Trägerteilchen der starken Kernkraft, die Quarks im Inneren von Protonen und Neutronen zusammenhalten.

Gluonen sind die Austauschteilchen, also die Bosonen, der starken Wechselwirkung, der stärksten der vier fundamentalen Naturkräfte. Sie halten die Quarks im Inneren von Protonen und Neutronen zusammen und sorgen indirekt dafür, dass die Atomkerne stabil bleiben. Ihr Name leitet sich vom englischen Wort glue für Kleber ab, denn sie sind buchstäblich der Klebstoff der Materie.

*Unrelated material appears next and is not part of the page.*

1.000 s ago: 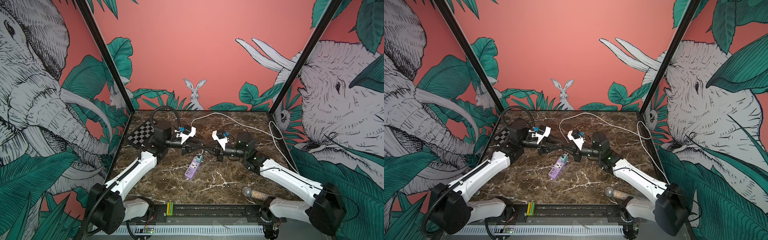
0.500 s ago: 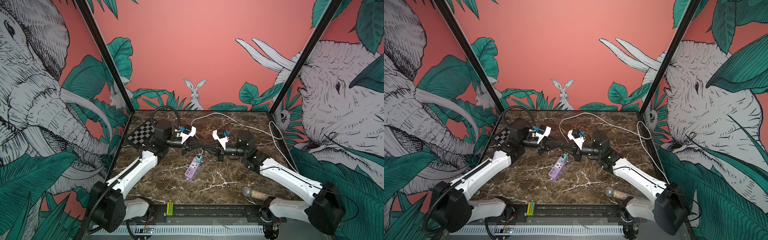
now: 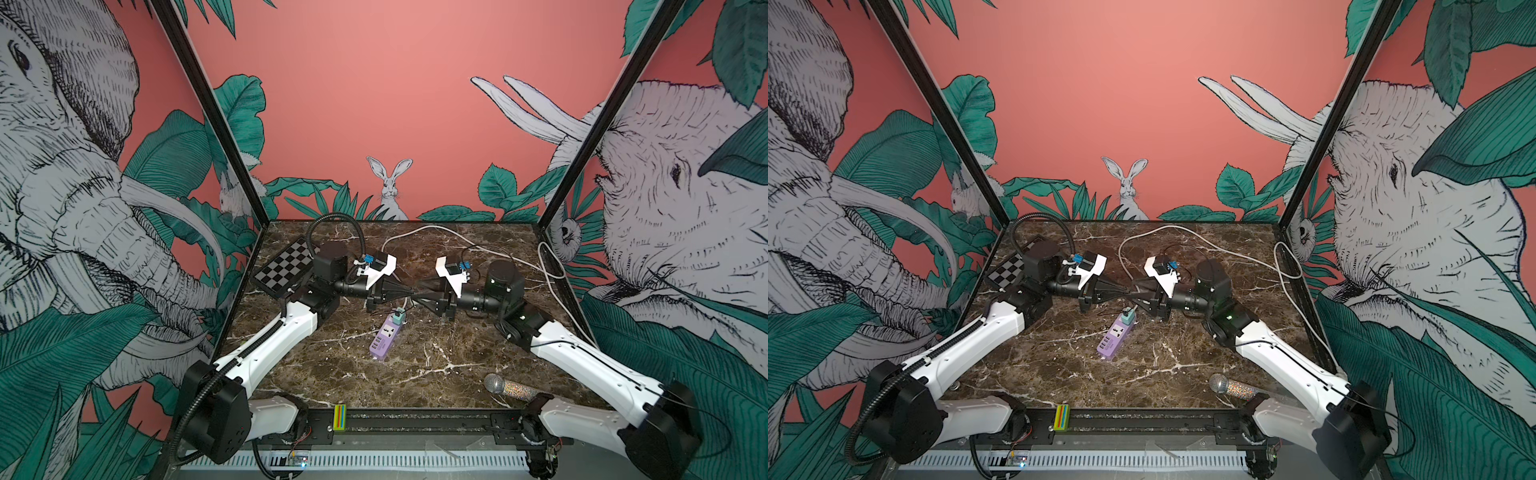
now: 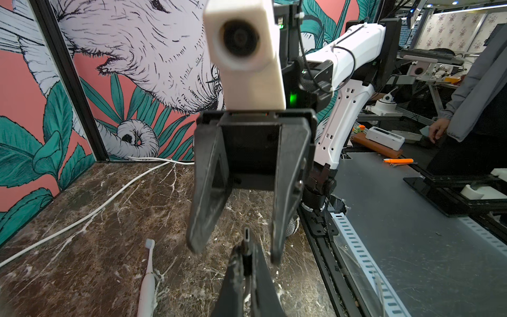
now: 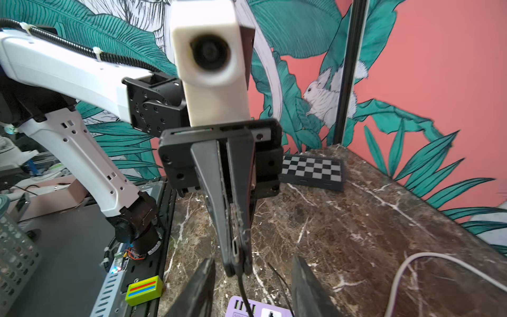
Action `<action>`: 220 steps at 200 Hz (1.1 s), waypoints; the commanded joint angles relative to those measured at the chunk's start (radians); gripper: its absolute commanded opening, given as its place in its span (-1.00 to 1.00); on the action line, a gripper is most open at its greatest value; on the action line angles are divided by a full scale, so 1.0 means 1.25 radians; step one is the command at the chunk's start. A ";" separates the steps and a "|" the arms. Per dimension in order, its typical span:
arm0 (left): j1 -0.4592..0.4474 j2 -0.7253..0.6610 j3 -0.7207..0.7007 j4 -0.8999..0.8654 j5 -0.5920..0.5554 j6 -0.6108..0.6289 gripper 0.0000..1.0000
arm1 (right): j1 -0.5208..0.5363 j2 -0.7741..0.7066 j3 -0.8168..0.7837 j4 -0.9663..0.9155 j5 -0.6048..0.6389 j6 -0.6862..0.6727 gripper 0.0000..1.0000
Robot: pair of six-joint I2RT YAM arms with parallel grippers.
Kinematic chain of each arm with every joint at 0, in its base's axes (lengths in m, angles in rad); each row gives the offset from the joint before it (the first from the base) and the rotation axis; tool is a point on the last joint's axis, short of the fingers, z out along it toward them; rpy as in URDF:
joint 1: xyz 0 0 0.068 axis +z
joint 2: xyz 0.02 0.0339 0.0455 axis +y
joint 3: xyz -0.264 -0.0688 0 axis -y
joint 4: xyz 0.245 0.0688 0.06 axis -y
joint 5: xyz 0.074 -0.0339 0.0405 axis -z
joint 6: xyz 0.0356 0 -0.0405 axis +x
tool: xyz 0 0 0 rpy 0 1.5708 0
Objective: Charge the electric toothbrush
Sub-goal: Adjust the charging cable.
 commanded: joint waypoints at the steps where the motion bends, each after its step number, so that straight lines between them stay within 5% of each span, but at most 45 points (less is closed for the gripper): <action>1: -0.002 -0.001 0.011 -0.023 0.003 0.018 -1.00 | -0.004 -0.039 0.009 -0.053 0.014 -0.053 -0.08; 74: -0.002 -0.009 0.011 -0.039 0.010 0.030 -1.00 | 0.005 0.000 0.036 -0.004 -0.035 -0.016 -0.49; 141: -0.003 -0.009 0.009 -0.038 0.015 0.029 -1.00 | 0.013 0.018 0.041 0.024 -0.039 -0.005 -0.62; 220: -0.004 -0.002 0.006 0.018 0.015 -0.033 -1.00 | 0.012 -0.017 -0.032 -0.006 0.012 -0.042 -0.44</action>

Anders als das elektrisch neutrale Photon trägt das Gluon selbst eine sogenannte Farbladung. Deshalb wechselwirken Gluonen auch untereinander, was zu einer einzigartigen Eigenschaft der starken Kraft führt: Sie wird mit wachsender Entfernung stärker statt schwächer. Dieses Confinement bewirkt, dass sich einzelne Quarks niemals isolieren lassen. Zieht man zwei Quarks auseinander, steckt im Feld zwischen ihnen bald so viel Energie, dass daraus neue Quark-Antiquark-Paare entstehen. Umgekehrt verhalten sich Quarks bei sehr kurzen Abständen fast frei, ein Phänomen namens asymptotische Freiheit, für dessen Erklärung David Gross, David Politzer und Frank Wilczek 2004 den Nobelpreis erhielten.

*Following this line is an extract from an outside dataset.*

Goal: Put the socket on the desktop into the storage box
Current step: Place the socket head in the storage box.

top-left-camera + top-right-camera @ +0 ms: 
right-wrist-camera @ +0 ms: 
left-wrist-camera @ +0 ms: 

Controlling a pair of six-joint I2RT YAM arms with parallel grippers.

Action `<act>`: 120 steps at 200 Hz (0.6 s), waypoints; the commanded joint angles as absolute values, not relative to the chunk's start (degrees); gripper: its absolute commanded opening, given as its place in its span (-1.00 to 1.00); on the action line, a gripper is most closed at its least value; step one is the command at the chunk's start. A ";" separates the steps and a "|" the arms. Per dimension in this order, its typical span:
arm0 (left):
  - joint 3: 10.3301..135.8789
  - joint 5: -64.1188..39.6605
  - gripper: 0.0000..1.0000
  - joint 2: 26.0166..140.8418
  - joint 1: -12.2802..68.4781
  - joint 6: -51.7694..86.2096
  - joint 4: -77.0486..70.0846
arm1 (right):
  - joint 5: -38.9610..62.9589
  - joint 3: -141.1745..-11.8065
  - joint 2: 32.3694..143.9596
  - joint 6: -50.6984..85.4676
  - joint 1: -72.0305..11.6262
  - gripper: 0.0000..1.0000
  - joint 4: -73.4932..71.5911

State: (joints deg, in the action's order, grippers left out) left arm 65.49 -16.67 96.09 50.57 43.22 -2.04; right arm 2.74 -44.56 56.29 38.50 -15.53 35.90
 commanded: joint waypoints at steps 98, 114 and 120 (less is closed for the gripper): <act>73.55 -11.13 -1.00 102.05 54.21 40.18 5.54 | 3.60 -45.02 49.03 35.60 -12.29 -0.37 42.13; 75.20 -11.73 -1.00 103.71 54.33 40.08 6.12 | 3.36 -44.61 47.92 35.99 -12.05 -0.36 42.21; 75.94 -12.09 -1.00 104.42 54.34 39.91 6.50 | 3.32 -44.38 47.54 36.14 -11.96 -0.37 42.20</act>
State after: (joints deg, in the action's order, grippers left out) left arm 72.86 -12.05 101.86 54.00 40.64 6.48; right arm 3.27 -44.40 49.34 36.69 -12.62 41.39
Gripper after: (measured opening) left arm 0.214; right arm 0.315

Es gibt acht verschiedene Gluonentypen, die zusammen mit den Quarks den Kern der Quantenchromodynamik bilden. Bemerkenswert ist, dass der allergrößte Teil der Masse eines Protons nicht von seinen Quarks stammt, sondern aus der gespeicherten Energie des Gluonenfeldes, ganz im Sinne von Einsteins Gleichung von Energie und Masse.

In der Science-Fiction tauchen Gluonen selten beim Namen auf, stehen aber im Hintergrund exotischer Materiekonzepte. Bei extremen Dichten kann sich ein Quark-Gluon-Plasma bilden, ein Urzustand der Materie wie kurz nach dem Urknall, und Ideen wie Quarksterne oder Strangelet-Waffen beruhen darauf, dass die starke Kernkraft Materie in noch dichtere, fremdartige Formen zwingt.